The phenomenal growth in revenue translated into a 34% YoY increase in gross profit. Although gross profits for FY12 is above our initial forecast of LKR 3.6 bn in absolute terms, the overall GP margin for the full year witnessed a marginal decline. This was due to cost of production growing at a faster rate in 4QFY12 on account of the delay by the regulators in revising the price of a bag of cement. This was in the face of escalating clinker costs experienced throughout CY11 primarily due to the continuing construction boom experienced in South East Asian markets such as Indonesia and Thailand. The high demand has led to an escalation in clinker costs where the firm sources its chief raw material clinker from. The rise in clinker cost has been reflected in the Indian limestone index which witnessed a 5% rise over FY11/12. Further, the 65% QoQ rise in cost of production in 4QFY12 is a result of the significant depreciation of the Rupee and we expect it to put pressure on future gross and operating margins.
Despite the price regulated nature of cement, the low substitutability of cement as a building material as well as the oligopolistic nature of the cement industry in Sri Lanka has bestowed considerable bargaining power on local suppliers such as TKYO & Holcim Lanka. However given the governments agenda for a “construction led growth”, it was the regulators intention to keep building material costs low, which led to delays in price revisions.

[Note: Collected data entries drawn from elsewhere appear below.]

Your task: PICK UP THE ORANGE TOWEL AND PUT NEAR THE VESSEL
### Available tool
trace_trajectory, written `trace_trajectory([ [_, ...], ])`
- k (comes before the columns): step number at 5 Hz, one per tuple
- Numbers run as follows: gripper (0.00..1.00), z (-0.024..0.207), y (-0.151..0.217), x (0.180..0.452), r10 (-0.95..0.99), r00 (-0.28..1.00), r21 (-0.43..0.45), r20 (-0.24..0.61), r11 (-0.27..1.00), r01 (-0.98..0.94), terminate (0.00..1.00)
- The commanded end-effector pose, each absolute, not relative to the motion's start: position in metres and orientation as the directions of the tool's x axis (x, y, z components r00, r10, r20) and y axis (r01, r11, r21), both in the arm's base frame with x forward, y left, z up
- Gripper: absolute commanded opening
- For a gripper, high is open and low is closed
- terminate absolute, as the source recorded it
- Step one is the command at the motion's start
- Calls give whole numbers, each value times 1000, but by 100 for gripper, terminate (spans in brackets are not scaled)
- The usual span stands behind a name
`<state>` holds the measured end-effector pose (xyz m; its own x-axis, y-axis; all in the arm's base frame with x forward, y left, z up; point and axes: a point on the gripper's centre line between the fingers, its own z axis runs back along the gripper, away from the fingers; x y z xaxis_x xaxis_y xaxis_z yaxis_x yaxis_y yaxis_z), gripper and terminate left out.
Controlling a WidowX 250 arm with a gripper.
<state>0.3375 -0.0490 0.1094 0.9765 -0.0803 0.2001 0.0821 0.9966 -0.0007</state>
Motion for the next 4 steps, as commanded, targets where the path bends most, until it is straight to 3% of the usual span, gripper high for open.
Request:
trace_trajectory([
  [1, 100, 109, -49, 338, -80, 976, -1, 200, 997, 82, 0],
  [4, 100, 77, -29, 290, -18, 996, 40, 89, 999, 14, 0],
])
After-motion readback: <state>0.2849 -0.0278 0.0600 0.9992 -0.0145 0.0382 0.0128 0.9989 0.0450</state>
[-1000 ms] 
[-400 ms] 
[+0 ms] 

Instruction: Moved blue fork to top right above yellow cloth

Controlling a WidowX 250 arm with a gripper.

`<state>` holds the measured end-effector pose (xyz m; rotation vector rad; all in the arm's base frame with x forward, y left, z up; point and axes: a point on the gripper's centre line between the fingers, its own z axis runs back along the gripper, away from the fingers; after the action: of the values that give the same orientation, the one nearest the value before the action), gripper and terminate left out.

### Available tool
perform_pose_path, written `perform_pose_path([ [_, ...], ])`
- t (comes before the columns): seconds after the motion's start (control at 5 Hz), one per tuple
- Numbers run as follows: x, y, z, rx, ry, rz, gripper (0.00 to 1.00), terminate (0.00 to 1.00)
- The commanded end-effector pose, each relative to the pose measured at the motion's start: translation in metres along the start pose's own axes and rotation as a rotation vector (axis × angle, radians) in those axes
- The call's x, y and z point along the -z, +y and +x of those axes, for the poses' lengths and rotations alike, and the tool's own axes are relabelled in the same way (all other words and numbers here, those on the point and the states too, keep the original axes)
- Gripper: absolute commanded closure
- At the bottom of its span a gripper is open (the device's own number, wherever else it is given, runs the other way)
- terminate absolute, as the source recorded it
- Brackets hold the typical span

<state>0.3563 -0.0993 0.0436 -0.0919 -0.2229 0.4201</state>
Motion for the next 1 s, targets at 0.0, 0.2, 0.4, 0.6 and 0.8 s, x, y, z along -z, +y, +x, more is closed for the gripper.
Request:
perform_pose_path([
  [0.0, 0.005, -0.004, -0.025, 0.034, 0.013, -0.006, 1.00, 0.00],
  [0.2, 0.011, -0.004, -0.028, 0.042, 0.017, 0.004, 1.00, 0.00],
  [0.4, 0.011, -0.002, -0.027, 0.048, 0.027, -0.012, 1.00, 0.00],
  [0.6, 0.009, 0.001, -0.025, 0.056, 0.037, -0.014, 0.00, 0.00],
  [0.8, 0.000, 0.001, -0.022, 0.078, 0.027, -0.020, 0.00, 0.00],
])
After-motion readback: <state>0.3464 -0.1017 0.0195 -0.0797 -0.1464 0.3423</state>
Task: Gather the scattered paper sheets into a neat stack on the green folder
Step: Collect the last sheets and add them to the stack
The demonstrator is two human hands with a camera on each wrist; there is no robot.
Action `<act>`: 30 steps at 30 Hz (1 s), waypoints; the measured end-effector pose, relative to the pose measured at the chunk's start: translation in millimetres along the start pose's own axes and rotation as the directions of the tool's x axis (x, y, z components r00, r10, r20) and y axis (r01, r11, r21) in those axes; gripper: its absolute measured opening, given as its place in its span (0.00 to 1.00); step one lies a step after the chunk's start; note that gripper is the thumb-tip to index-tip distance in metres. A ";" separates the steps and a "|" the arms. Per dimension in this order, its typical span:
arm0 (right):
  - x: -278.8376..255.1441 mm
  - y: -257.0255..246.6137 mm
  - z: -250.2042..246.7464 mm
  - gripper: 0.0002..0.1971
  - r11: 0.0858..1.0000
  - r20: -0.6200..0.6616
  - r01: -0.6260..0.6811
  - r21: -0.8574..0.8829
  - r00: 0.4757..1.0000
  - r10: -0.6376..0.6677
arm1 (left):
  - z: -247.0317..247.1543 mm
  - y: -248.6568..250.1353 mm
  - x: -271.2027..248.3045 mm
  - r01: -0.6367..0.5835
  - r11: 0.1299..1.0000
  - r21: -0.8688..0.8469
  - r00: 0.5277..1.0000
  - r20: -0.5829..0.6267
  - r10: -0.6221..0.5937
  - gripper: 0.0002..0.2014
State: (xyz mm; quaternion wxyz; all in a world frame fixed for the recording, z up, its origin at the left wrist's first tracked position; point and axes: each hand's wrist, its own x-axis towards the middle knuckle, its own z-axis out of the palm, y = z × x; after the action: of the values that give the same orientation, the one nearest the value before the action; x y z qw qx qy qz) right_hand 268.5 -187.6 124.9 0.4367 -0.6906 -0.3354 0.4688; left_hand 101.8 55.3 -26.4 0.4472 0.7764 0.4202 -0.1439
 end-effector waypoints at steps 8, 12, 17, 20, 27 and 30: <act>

In spite of these challenges TKYO continued to demonstrate its proficiency of effectively maintaining its gross margins. An analysis of the various cost drivers that impact the firm against the firms gross profit volatility confirms our hypothesis of effective cost management. The volatility of the gross margin over a 6-year period has been a mere 0.01%.
A growing trend in the cement sector in Sri Lanka in the post-war environment has been a move towards a cash based payment structure. This is partly due to the low shelf life of a bag of cement and end distributors preference for cash over credit. This has resulted in declining payables & Receivables days during FY11 & FY12. However given the current inflationary environment as well as the limitations on banking lending imposed by the Central Bank, we believe that the firm may have to extend its lines of credit to end distributors and consumers through its mega distributor networks. This is evident in the rise in both receivable and payables outstanding for FY12. Hence we expect an increase in the firm’s working capital requirements for the near future.